Things only got worse for "The Cat." He posted only one win and one tie in his first eight games in New York before going on the injured list with a pulled groin muscle for an entire month. Only near the end of that season did he fully recover his form. His stay with the Isles was brief. He was traded to Vancouver during the following season. And Vancouver traded Potvin to the L.A. Kings during that following season, 2000-01.
As a Kings fan, I loved it. Potvin had a tremendous goals-against average of just 1.96 in the remaining 23 games on L.A.’s schedule, all of which he started as a new King in that regular season. Felix was brilliant in the playoffs; the Kings knocked off Detroit before losing to Colorado in seven games. Without Potvin, the Kings would never have made the playoffs.
In 2001-02, Felix played brilliantly again, posting a 2.31 goals-against during the regular season. The Kings were again defeated by Colorado in the playoffs, again a seven-game series, but Potvin allowed just 2.16 goals per game in that series. He played one more year for the Kings, and spent the past season in goal for the Boston Bruins.

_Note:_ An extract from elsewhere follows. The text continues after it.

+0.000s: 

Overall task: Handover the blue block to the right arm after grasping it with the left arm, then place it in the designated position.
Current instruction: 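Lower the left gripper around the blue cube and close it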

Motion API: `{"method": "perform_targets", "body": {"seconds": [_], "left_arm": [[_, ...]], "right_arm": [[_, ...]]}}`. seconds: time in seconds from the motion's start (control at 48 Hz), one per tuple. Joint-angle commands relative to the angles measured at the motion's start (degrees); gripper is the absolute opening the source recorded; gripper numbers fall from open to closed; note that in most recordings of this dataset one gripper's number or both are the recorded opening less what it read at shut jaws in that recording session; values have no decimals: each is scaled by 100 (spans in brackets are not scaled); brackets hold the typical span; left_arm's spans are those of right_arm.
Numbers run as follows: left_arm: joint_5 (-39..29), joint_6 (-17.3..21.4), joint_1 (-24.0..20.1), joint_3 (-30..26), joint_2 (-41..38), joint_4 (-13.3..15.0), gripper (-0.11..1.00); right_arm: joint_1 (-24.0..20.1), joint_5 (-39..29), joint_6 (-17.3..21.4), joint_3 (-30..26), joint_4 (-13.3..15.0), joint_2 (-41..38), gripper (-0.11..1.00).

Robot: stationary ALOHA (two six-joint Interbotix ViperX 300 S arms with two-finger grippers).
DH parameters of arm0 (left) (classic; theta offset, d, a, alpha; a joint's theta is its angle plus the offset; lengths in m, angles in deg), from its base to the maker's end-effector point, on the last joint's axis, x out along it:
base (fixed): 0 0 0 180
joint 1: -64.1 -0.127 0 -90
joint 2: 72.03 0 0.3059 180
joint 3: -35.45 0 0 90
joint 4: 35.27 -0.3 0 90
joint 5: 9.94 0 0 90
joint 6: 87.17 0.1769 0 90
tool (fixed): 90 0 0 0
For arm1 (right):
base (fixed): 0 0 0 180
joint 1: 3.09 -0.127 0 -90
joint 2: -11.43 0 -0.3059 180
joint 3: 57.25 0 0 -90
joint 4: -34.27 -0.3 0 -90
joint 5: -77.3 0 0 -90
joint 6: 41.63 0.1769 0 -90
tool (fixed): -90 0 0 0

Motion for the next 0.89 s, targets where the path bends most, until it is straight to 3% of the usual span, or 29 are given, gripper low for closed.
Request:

Felix "The Cat" Potvin, to date, has played in 707 NHL games, regular season and playoffs, with a cumulative goals-against of 2.75. When he eventually does retire, he certainly belongs in the Hockey Hall of Fame in Toronto.
Last Week’s Trivia
Kansas City Chiefs owner, Lamar Hunt, coined the phrase "Super Bowl" in 1967. It was hardly thought of as anything "super" at the time when the NFL Packers stuck it to Hunt’s AFL Chiefs, 35-10, in the half-filled, half-empty L.A. Coliseum in Super Bowl I.